** Aim of the exercise **
Scan the data below for lines holding the word "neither", and copy each line found.

** Data provided **
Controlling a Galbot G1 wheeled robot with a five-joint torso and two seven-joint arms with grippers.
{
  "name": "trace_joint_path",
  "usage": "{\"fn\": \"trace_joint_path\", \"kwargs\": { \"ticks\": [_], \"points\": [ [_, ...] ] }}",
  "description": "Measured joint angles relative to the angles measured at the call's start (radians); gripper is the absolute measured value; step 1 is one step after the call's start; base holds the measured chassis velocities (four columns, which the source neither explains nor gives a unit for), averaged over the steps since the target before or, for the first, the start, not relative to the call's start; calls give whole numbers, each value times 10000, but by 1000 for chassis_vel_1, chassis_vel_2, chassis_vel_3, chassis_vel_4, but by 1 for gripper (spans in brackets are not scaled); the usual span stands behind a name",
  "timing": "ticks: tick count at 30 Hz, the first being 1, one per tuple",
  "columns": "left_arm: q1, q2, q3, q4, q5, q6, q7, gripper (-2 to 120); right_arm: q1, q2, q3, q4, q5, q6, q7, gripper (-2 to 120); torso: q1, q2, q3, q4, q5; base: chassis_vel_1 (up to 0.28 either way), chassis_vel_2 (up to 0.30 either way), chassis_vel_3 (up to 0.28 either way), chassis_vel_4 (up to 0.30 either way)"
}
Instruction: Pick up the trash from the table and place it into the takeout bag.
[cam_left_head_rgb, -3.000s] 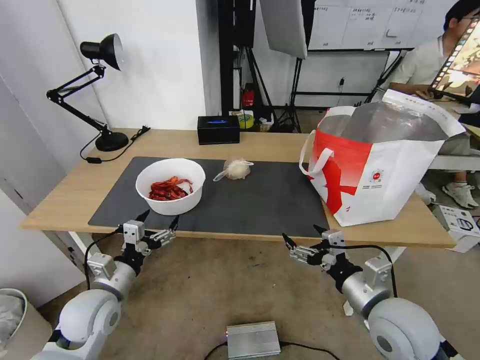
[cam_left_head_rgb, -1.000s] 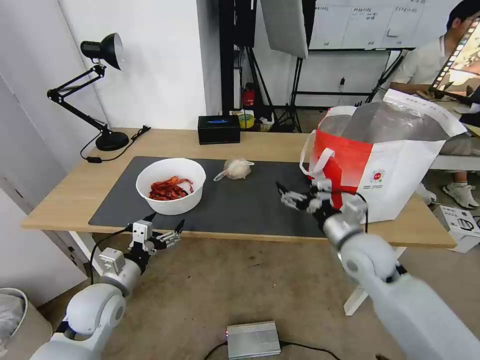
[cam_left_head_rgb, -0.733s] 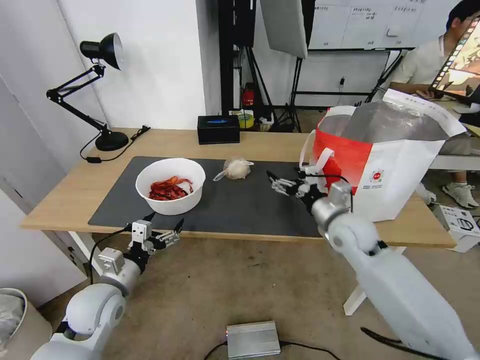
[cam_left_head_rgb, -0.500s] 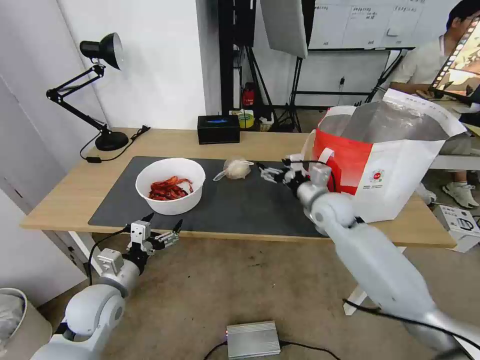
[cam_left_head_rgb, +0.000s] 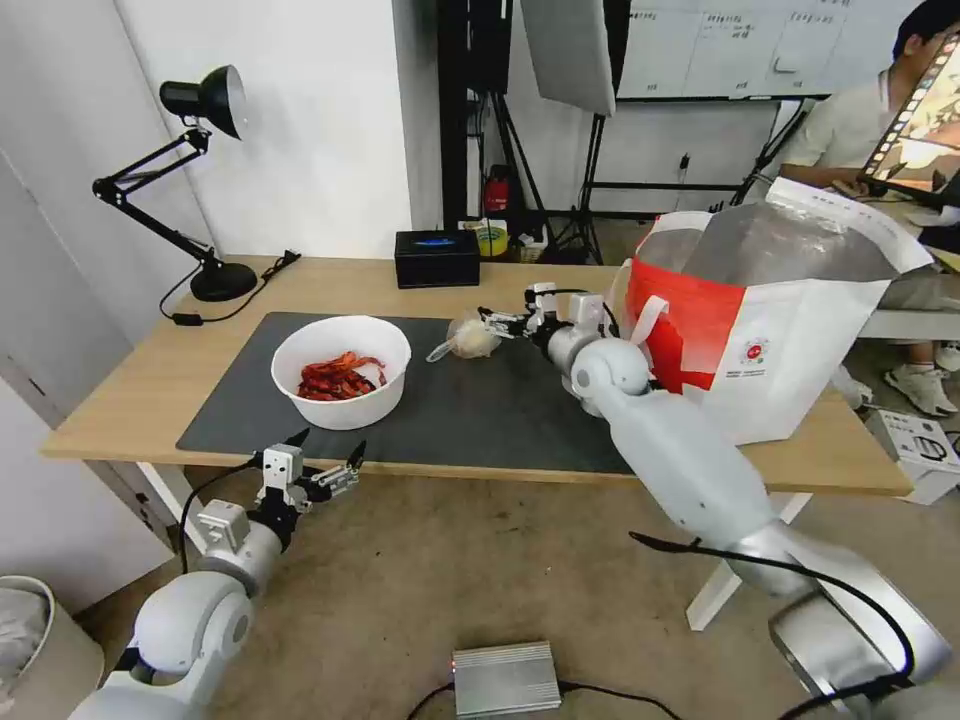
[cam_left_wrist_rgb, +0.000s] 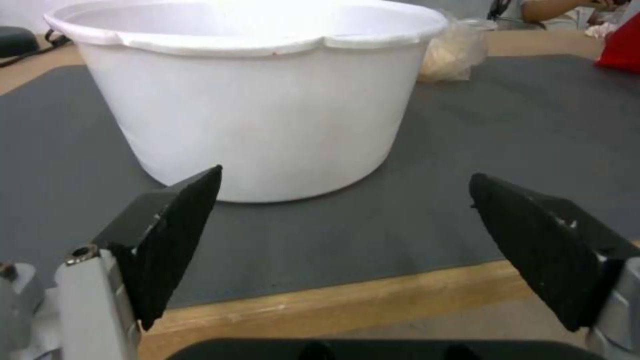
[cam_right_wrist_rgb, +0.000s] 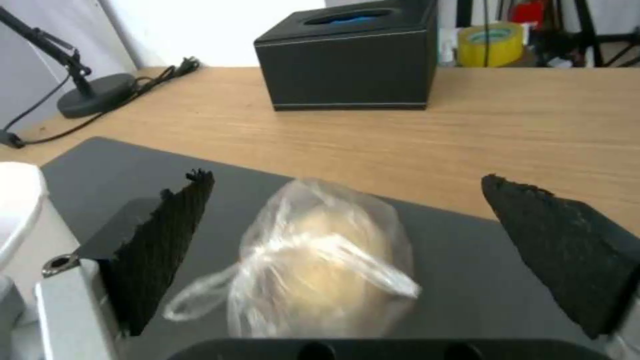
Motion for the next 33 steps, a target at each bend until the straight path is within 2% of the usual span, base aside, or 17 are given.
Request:
{"fn": "trace_joint_path", "kwargs": {
  "ticks": [13, 33],
  "points": [
    [-5, 13, 7, -82, -8, -20, -8, 100, 781, 749, -45, -1477, -880, -1227, -917, 100, -1, 0, -1, 0, 1, 0, 0, 0, 0],
    [-20, -98, 112, -122, 7, -32, -8, 100, 1077, 1065, -177, -2576, -1763, -1169, -2052, 100, -2, 0, -1, -1, 2, 0, 0, 0, 0]
  ]
}}
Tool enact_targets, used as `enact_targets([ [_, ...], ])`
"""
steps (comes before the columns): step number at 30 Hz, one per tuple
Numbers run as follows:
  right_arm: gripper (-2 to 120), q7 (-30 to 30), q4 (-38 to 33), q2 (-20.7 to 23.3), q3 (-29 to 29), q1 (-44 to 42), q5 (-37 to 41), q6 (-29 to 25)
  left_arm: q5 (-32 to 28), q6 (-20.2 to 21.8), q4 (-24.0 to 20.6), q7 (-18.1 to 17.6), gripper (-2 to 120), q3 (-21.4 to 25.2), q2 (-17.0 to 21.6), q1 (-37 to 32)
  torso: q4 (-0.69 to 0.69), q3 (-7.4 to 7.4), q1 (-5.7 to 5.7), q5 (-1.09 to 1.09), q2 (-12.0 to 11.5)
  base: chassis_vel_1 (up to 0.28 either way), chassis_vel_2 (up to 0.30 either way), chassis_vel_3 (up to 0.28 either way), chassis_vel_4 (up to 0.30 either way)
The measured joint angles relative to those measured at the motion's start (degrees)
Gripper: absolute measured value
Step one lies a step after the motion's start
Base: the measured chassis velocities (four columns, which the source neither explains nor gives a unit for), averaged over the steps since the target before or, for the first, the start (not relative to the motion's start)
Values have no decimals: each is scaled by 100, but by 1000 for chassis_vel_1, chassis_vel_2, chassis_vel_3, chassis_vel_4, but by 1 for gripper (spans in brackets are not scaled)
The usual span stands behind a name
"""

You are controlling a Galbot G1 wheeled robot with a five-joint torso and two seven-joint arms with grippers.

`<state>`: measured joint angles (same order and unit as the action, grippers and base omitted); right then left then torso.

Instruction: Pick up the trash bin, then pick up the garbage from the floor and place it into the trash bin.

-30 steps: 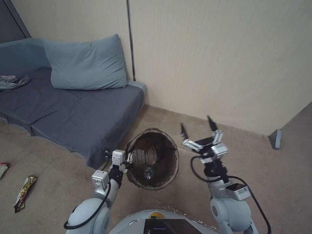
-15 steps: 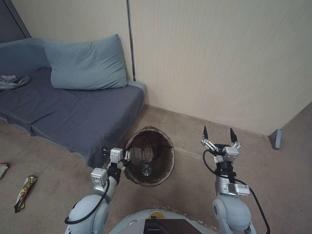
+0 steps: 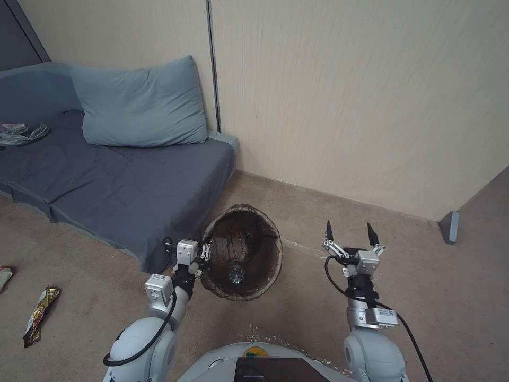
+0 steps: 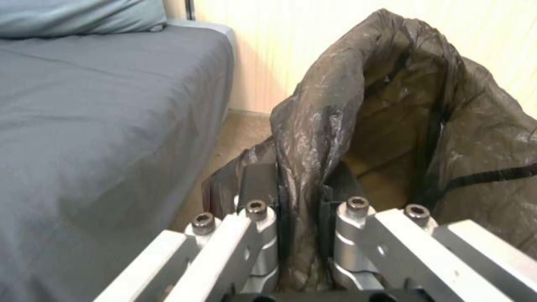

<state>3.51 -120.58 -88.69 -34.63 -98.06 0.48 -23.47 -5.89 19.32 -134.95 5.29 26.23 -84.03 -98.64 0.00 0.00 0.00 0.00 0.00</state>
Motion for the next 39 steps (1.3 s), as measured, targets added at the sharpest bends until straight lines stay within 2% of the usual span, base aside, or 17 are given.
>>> enact_targets([
  [21,100,36,-41,59,53,106,56,84,35,31,-58,-5,7,-107,-47,-112,0,0,0,0,0,14,14,14,14],
  [29,100,41,4,71,58,212,99,74,30,113,-51,-13,7,-141,-58,-126,0,0,0,0,0,85,86,78,107],
  [39,100,-76,68,77,83,242,113,-202,25,118,-51,-14,7,-109,-55,-138,0,0,0,0,0,116,120,123,121],
])
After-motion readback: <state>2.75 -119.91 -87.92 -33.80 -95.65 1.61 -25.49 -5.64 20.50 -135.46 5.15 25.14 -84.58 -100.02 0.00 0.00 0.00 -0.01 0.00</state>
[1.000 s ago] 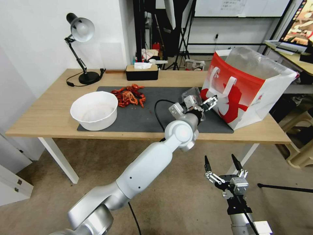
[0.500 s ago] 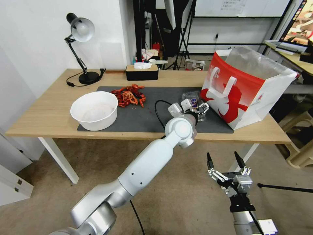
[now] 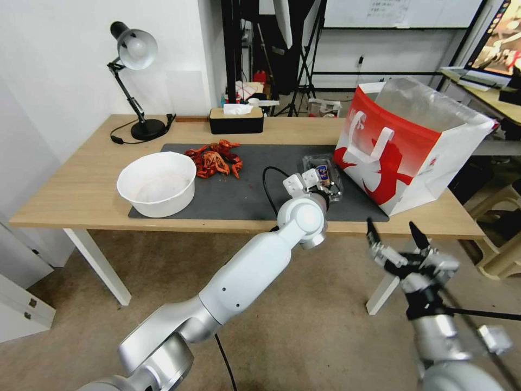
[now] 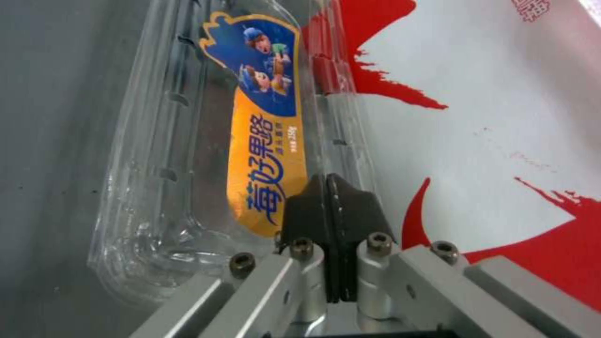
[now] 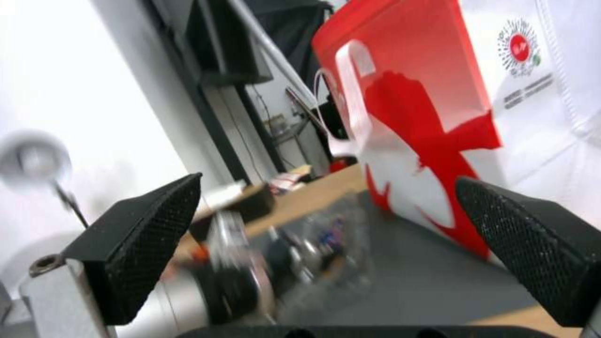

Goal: Close the takeout container lid, then place the container into the takeout bag.

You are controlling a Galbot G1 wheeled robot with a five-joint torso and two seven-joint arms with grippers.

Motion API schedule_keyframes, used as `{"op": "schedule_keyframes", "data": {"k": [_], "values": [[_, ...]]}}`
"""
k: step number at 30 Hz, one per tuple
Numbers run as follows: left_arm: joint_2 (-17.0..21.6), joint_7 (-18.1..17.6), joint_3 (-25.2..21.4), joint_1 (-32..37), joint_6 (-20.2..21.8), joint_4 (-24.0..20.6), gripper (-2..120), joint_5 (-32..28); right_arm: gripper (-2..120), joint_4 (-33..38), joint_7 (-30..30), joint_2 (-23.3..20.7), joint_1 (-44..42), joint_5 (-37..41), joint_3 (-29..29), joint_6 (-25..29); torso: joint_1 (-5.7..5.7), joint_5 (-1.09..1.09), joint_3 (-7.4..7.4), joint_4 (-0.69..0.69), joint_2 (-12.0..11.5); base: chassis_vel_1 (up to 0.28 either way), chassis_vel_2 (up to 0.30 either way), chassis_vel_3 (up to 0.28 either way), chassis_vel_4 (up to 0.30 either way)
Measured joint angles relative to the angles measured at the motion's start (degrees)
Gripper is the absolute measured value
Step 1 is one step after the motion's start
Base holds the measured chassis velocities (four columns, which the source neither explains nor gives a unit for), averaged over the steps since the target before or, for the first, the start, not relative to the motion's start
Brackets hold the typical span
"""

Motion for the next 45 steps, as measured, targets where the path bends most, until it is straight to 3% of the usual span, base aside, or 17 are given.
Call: {"op": "schedule_keyframes", "data": {"k": [1,3,4,7,15,28,38,45], "values": [[0.0,0.0,0.0,0.0,0.0,0.0,0,0.0,100,0.0,0.0,0.0,0.0,0.0,0.0,0.0,0.0,0.0,0.0,0.0,0.0,0.0,0.0,0.0,0.0],[0.0,-0.2,0.0,0.0,0.0,0.0,0,0.0,100,1.0,3.7,-1.6,4.5,9.5,1.0,-3.9,0.0,0.0,0.0,0.01,0.0,0.0,0.0,0.0,0.0],[0.0,-0.2,0.0,0.0,0.0,0.0,0,0.0,100,1.0,3.7,-1.6,4.5,9.5,1.0,-3.9,0.0,0.0,0.0,0.01,0.0,0.0,0.0,0.0,0.0],[0.1,-0.2,0.2,-0.2,0.0,0.1,0,-0.1,100,-0.1,6.9,-4.0,10.3,18.8,1.4,-8.3,0.0,0.0,0.0,0.0,0.0,0.0,0.0,0.0,0.0],[0.8,-0.2,0.2,-0.3,-0.2,0.0,0,-0.3,100,-6.1,9.2,-6.7,18.1,28.2,-1.5,-13.0,0.01,0.01,0.01,0.0,0.0,0.0,0.0,0.0,0.0],[1.1,-0.2,0.3,0.0,-0.3,-0.8,0,-0.4,100,-9.7,12.1,-7.0,23.8,30.2,-3.9,-17.7,0.01,0.01,0.01,0.0,0.0,0.0,0.0,0.0,0.0],[2.1,0.6,-0.5,0.8,-0.8,-1.2,0,-0.2,100,-16.1,19.6,-9.8,34.7,34.6,-8.3,-28.1,0.0,0.0,0.0,0.02,0.0,0.0,0.0,0.0,0.0],[2.1,0.6,-0.7,1.7,-1.0,-1.6,0,0.1,100,-20.1,21.2,-10.9,40.3,34.8,-11.3,-32.9,0.0,0.0,0.0,0.0,0.0,0.0,0.0,0.0,0.0]]}}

** Task answer **
  "description": "Measured joint angles relative to the angles measured at the call's start (radians); gripper is the absolute measured value; step 1 is one step after the call's start; base holds the measured chassis velocities (four columns, which the source neither explains nor gives a unit for), averaged over the steps since the target before or, for the first, the start, not relative to the call's start; calls give whole numbers, each value times 10000, but by 1000 for chassis_vel_1, chassis_vel_2, chassis_vel_3, chassis_vel_4, but by 1 for gripper (spans in brackets are not scaled); the usual span stands behind a name",
Base: the measured chassis velocities (four columns, which the source neither explains nor gives a unit for), averaged over the steps since the target before or, for the first, the start (not relative to the motion's start)
Base holds the measured chassis velocities (four columns, which the source neither explains nor gives a unit for), averaged over the steps since the target before or, for the first, the start, not relative to the motion's start

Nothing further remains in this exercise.